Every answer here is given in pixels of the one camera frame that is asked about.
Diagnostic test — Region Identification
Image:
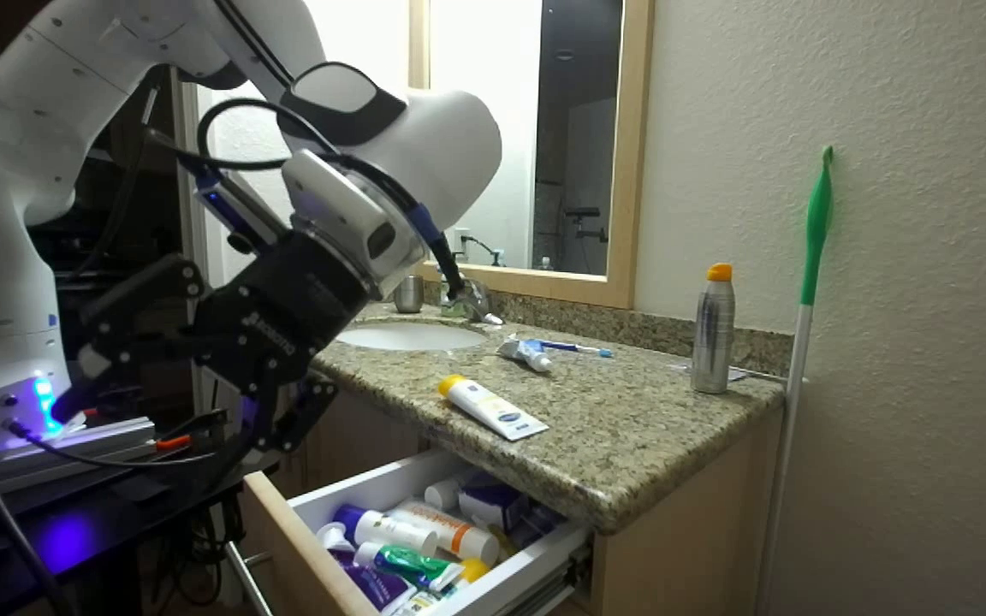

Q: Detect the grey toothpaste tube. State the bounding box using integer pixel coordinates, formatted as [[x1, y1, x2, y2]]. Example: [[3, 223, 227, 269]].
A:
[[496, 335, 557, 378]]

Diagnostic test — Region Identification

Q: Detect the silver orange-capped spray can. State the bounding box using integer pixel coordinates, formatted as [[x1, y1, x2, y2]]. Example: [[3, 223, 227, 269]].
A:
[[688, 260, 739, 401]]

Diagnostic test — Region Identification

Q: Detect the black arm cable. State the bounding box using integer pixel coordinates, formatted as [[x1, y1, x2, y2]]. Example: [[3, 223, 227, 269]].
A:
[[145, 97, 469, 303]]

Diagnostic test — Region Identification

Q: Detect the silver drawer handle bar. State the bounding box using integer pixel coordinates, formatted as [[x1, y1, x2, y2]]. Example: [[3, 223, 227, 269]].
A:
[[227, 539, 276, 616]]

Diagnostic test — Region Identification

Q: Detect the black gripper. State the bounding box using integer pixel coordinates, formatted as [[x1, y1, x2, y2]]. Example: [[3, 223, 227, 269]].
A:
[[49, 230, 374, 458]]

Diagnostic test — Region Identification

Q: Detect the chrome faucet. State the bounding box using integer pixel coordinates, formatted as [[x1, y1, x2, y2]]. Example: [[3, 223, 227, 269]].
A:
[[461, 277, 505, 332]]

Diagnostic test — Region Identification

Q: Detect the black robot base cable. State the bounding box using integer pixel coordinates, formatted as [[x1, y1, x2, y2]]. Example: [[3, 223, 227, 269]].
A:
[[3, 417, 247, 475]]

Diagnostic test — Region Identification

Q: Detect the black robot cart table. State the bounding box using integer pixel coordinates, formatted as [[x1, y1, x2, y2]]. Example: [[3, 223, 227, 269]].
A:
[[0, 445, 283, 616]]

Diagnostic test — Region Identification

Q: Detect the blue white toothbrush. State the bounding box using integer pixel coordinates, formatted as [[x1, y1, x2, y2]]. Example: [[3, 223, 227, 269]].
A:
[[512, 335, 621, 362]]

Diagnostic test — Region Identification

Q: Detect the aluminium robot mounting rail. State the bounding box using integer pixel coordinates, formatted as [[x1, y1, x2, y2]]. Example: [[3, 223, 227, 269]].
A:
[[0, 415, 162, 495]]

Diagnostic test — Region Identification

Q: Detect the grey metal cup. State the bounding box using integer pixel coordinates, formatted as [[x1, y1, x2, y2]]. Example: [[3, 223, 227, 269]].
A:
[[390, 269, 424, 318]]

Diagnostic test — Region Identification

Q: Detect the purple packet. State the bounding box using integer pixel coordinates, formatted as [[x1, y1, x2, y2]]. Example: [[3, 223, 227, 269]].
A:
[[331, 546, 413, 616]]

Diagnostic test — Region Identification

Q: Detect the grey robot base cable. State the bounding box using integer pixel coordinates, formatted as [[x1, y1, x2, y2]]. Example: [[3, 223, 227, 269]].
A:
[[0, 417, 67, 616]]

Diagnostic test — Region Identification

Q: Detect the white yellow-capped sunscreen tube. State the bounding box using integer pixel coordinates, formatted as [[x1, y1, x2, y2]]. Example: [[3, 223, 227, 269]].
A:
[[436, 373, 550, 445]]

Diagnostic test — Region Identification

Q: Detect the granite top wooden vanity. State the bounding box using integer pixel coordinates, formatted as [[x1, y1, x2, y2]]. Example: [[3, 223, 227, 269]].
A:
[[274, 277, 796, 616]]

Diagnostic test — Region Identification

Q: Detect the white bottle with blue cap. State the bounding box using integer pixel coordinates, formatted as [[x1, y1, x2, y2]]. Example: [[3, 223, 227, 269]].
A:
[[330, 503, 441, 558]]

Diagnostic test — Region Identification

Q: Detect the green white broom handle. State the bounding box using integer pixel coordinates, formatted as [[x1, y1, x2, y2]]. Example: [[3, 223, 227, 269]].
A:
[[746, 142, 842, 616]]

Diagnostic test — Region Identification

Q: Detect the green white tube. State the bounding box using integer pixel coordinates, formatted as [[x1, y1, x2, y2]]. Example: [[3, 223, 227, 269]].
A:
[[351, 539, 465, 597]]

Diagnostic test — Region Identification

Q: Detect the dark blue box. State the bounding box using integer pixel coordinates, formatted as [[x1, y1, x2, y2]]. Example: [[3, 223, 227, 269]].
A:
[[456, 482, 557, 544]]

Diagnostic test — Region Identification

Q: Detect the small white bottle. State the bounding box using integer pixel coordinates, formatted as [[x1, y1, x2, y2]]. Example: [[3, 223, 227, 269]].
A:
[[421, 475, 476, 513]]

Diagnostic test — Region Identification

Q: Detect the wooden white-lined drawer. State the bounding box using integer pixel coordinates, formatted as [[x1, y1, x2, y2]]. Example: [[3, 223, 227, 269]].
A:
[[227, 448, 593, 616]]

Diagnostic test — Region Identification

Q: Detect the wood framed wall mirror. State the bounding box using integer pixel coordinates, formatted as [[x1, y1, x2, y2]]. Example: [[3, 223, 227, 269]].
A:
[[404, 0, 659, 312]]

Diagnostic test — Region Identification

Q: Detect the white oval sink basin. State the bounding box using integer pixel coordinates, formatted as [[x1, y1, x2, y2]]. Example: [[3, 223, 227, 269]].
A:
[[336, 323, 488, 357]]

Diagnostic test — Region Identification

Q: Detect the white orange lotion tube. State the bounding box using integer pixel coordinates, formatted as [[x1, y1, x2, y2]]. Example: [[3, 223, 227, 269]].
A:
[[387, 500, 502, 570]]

--

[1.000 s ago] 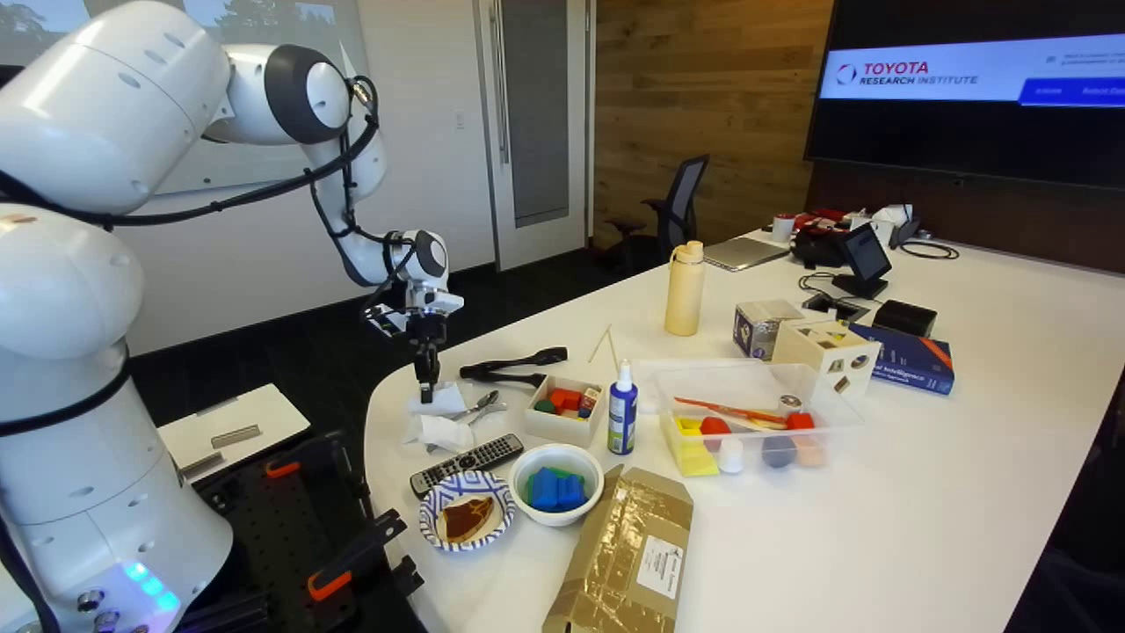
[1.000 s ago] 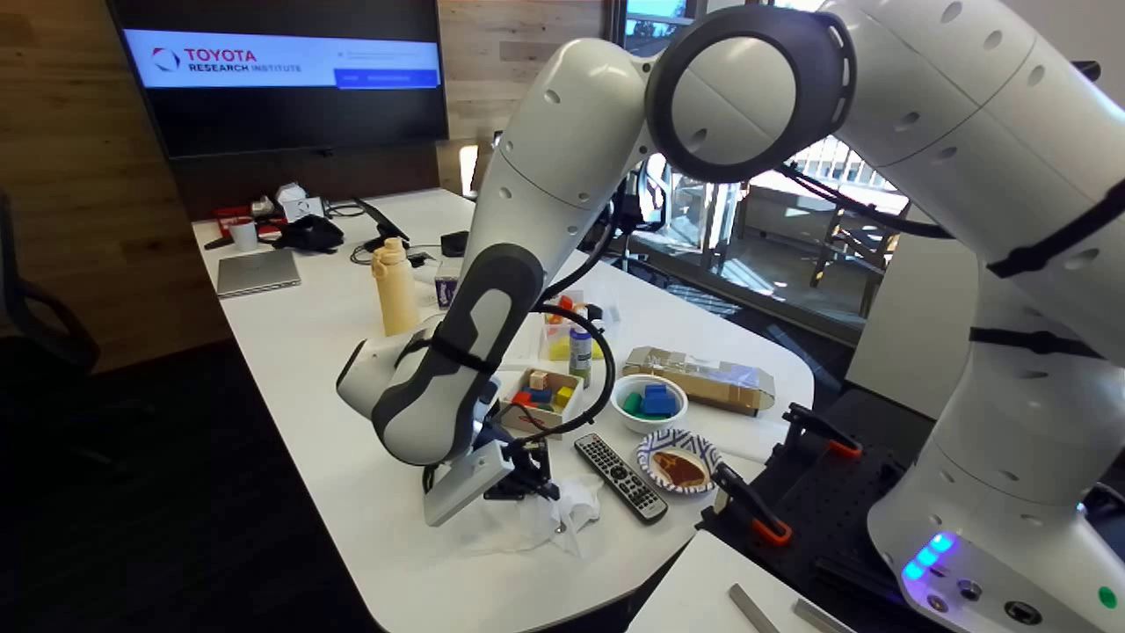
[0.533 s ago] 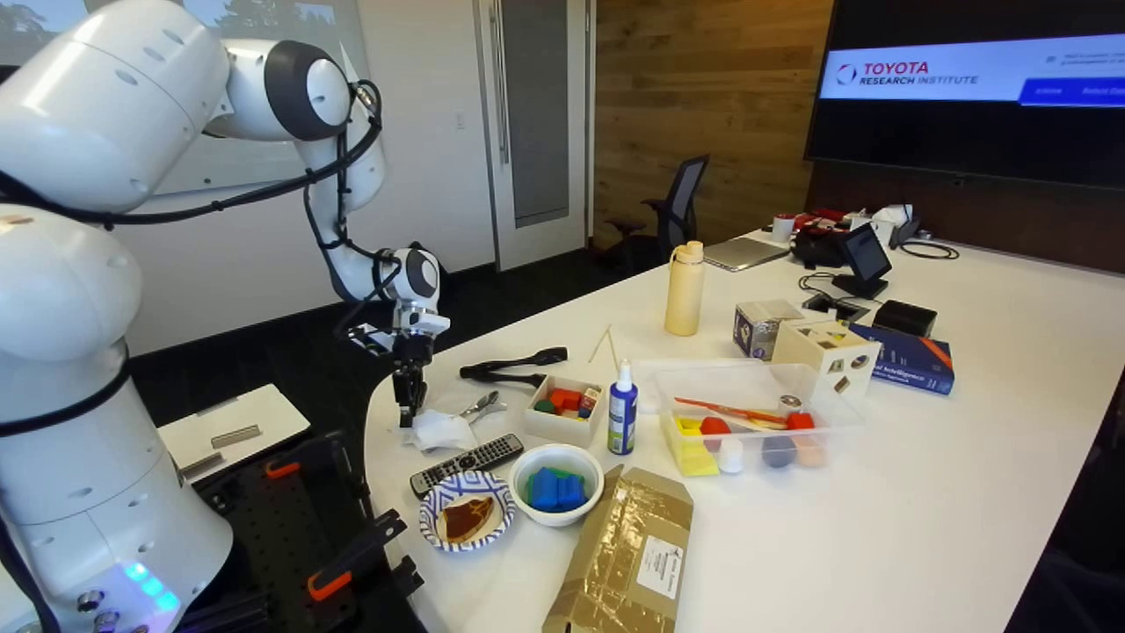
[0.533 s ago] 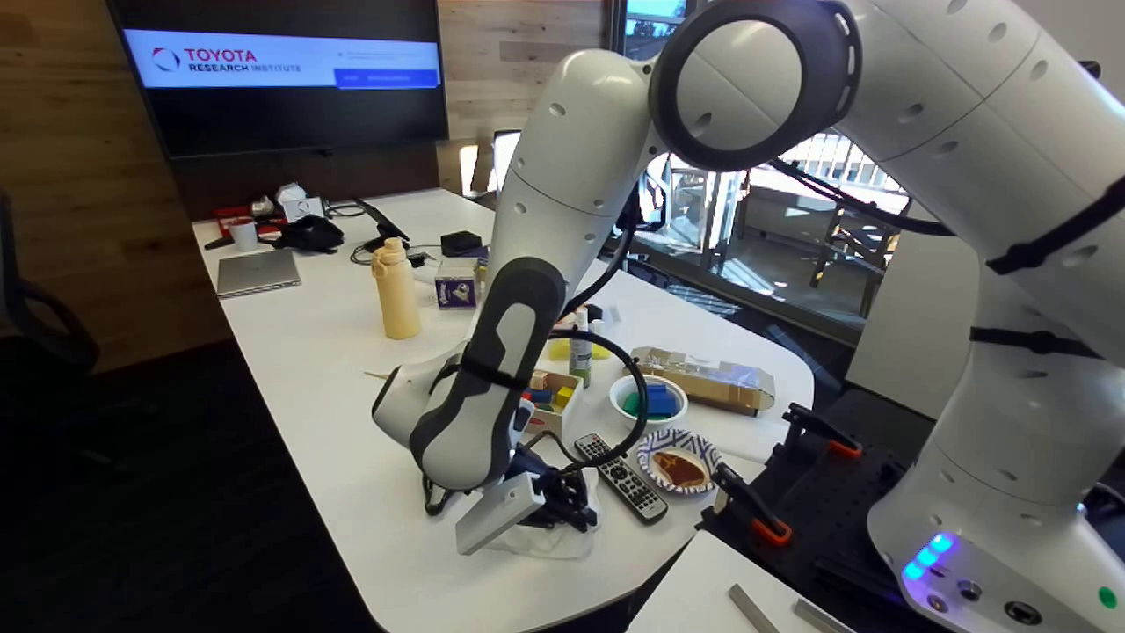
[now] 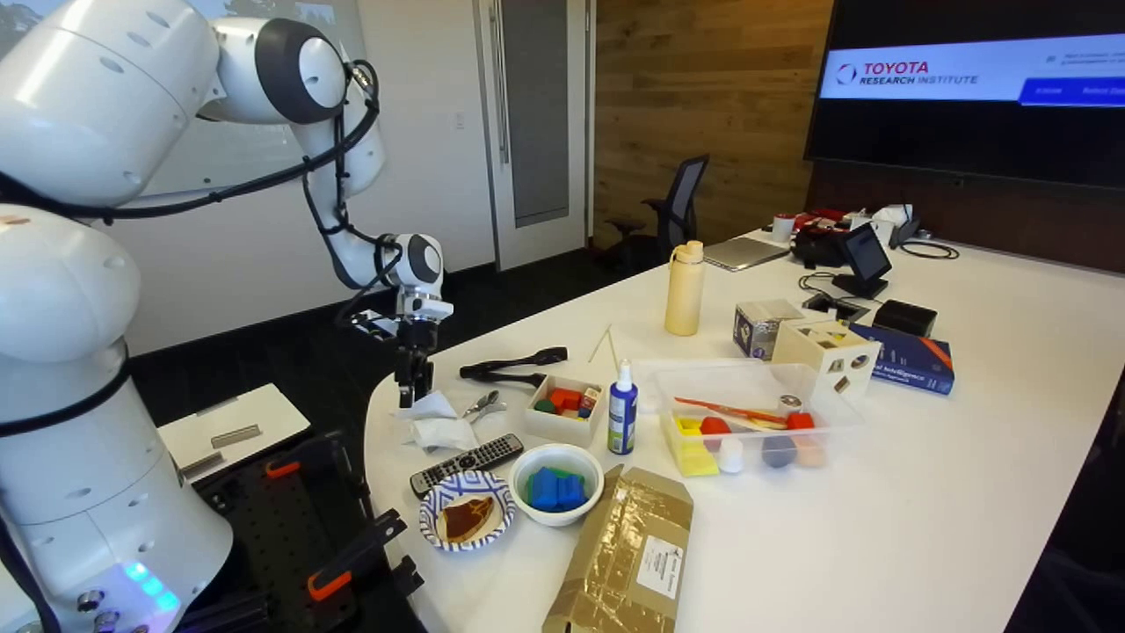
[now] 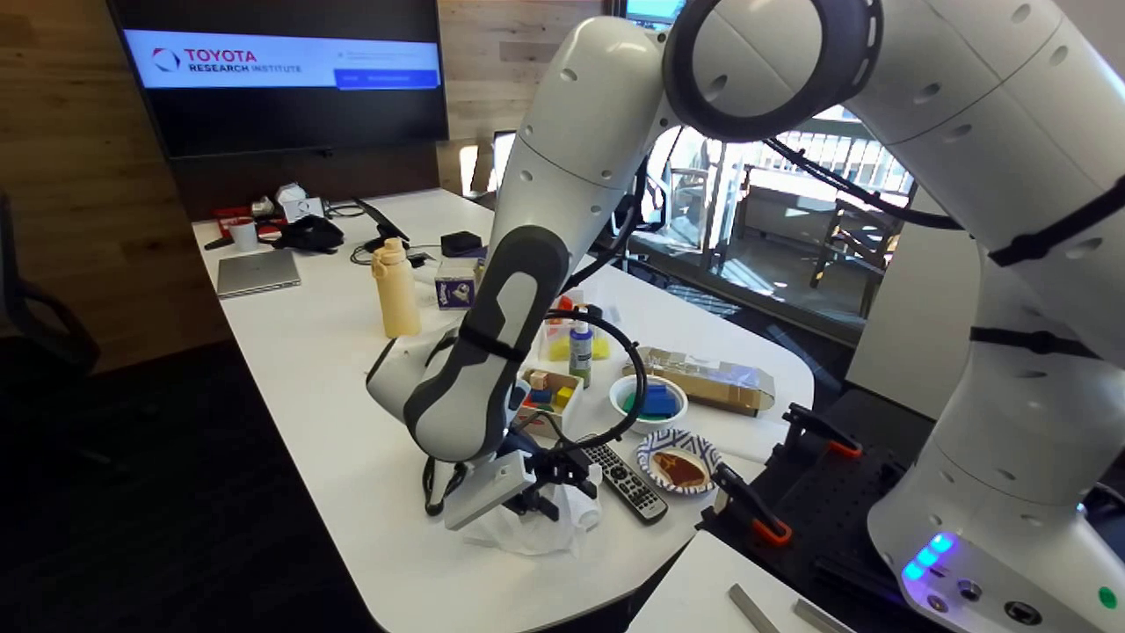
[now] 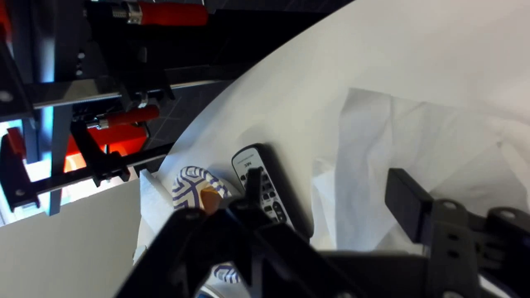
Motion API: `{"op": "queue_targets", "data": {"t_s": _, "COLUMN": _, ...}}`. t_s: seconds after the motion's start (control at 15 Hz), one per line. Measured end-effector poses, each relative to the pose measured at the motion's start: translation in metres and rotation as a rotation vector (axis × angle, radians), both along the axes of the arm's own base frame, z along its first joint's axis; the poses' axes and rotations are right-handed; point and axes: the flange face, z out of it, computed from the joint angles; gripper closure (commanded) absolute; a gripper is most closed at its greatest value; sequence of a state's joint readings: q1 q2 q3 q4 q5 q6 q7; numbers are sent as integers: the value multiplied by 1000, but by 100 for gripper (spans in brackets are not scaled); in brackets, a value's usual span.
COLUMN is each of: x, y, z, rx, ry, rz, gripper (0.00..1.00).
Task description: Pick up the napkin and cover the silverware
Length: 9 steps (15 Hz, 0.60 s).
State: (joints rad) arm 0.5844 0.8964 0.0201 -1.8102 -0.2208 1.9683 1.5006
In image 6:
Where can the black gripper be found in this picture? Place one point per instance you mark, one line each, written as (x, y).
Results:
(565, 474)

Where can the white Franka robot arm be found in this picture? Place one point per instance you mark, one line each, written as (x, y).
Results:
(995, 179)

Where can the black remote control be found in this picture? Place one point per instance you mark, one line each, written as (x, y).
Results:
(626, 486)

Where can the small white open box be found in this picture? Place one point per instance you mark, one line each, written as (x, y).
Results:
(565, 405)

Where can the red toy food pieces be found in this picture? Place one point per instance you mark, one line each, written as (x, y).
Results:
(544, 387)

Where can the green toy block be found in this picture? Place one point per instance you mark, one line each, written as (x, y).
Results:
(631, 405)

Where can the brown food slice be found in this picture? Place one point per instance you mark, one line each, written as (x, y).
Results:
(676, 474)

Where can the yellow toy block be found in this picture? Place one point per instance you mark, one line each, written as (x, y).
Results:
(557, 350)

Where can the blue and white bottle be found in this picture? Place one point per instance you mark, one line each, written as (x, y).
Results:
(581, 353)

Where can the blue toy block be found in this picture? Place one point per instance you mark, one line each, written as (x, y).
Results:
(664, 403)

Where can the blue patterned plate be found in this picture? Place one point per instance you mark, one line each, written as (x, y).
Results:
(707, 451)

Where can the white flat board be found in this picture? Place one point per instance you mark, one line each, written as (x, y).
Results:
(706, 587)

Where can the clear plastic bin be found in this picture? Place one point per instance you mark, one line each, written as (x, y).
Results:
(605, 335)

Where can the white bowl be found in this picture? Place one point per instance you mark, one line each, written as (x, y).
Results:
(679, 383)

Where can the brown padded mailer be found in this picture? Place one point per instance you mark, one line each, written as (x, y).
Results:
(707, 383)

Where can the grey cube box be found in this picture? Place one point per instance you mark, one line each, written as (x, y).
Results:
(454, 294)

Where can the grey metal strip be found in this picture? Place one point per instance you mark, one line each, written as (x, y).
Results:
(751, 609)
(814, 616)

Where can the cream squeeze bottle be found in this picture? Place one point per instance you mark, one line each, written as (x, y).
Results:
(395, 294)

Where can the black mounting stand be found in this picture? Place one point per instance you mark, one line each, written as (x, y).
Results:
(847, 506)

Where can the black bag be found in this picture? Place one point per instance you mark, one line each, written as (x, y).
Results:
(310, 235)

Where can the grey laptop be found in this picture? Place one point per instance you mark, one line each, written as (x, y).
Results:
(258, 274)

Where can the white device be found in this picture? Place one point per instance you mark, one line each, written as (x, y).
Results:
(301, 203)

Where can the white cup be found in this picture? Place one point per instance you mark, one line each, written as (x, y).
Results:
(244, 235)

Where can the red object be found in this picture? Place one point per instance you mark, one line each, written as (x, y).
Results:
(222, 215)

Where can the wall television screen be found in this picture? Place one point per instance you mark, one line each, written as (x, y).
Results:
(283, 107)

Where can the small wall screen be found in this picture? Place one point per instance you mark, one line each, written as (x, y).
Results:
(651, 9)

--

### Required work
Exactly how many lines in the records above hold the string "COLUMN"? Reply with that number only.

### The completed task
2